Anchovies and potato cake: Today's recipe is simple and cheap, easy to prepare and tasty. I used my beloved blue fish, the anchovies, but you can also use sardines (in this article you find explained step by step the difference between alas, anchovies and sardines) and even mackerel. The execution is simple: in the cake of anchovies and potatoes alternate layers of coarsely crushed potatoes with a fork and seasoned with oil, lemon, grated capers and pecorino cheese, layered by alps of alas. A little’ breadcrumbs on the surface makes everything crisslower. To you the choice between a high cake tin, as in my case, or low and wide. Is, if you have subbi on how you clean the anals, have a look at this VIDEO TUTORIAL.
This recipe is Sicilian-inspired, but it's not a traditional recipe like that of BAKED ANCHOVIES SICILIAN PIE: it's an interesting and tasty variation, made tasty and interesting by the lemon #8217; and the flavor of capers and pecorino cheese. Who should be amazed at the #8217;pairing between fish and cheese, I remind you that in the regions of southern Italy (Sicily, Calabria, Puglia), it's a very traditional pairing, starting with the PASTA COZZE AND PECORINO to get to the ANCHOVIES IN PIE or the PIE Swordfish SICILIAN. I guarantee you it's a dish to try and I remind you to take a look at all my RECIPES WITH ANCHOVIES and, in general, my RECIPES WITH BLUE FISH. Have a good day!
700 grams of anchovies (to clean, or 500 grams already cleaned)
700 grams of potatoes
100 grams of grated pecorino romano Pdo
extra virgin olive oil, to taste
salt and pepper, to taste
a plentiful handful of salted capers
dried oregano, to taste
herbs of your choice (Marjoram, Thyme, parsley)
breadcrumbs, to taste
juice of 2 lemons
To prepare the potato and anchovy cake you must first boil the potatoes in plenty of salted water. Once the potatoes will hold (strung a fork or toothpick in the center), drain and peel while they're still hot. Like this, you'll be able to peel the potatoes perfectly and quickly.
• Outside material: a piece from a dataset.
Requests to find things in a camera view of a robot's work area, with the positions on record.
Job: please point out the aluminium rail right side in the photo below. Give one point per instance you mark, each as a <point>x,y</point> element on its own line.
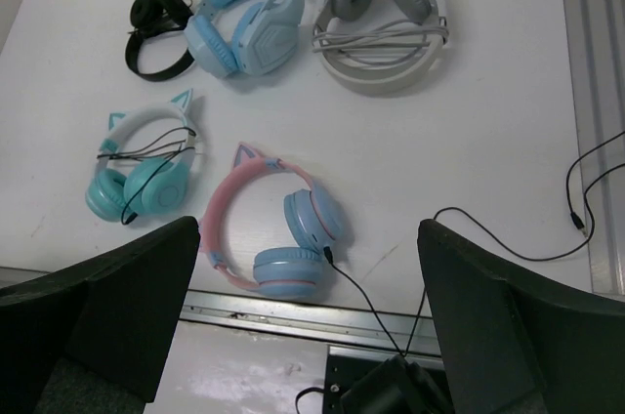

Allow the potatoes to cool, then roughly crush them with a fork. You have to get pieces of varying size, so that the anchovy and potato pie keeps a certain consistency in your mouth. Finely chop capers. Season the potatoes with plenty of extra virgin olive oil, Salt, papá, the chopped capers, a pinch of oregano, the grated pecorino cheese and some lemon juice. Taste to make sure the potatoes are tasty.
Clean the anchovies following the procedure set out in this VIDEO TUTORIAL. Grease a cupboard with extra virgin olive oil and sprinkle with some grated bread. Cover the bottom of the cupcaler with a layer of mashed potatoes and season, continue with a layer of anchovies and season the anchovies with a drizzle of extra virgin olive oil, a pinch of salt and plenty of lemon juice. Continue in alternating layers until the ingredients are exhausted. I made two layers of potatoes and two layers of anchovies. Dust the last layer of anchovies with grated bread, spray with a little extra virgin olive oil and lemon juice.
Bake the potato and anchovies cake in a preheated oven at 200 degrees for 20 minutes or until the surface is golden brown. Bake and leave to cool the potato and anchovy cake for a few minutes before serving. It's good hot and it's great cold. Bon appétit!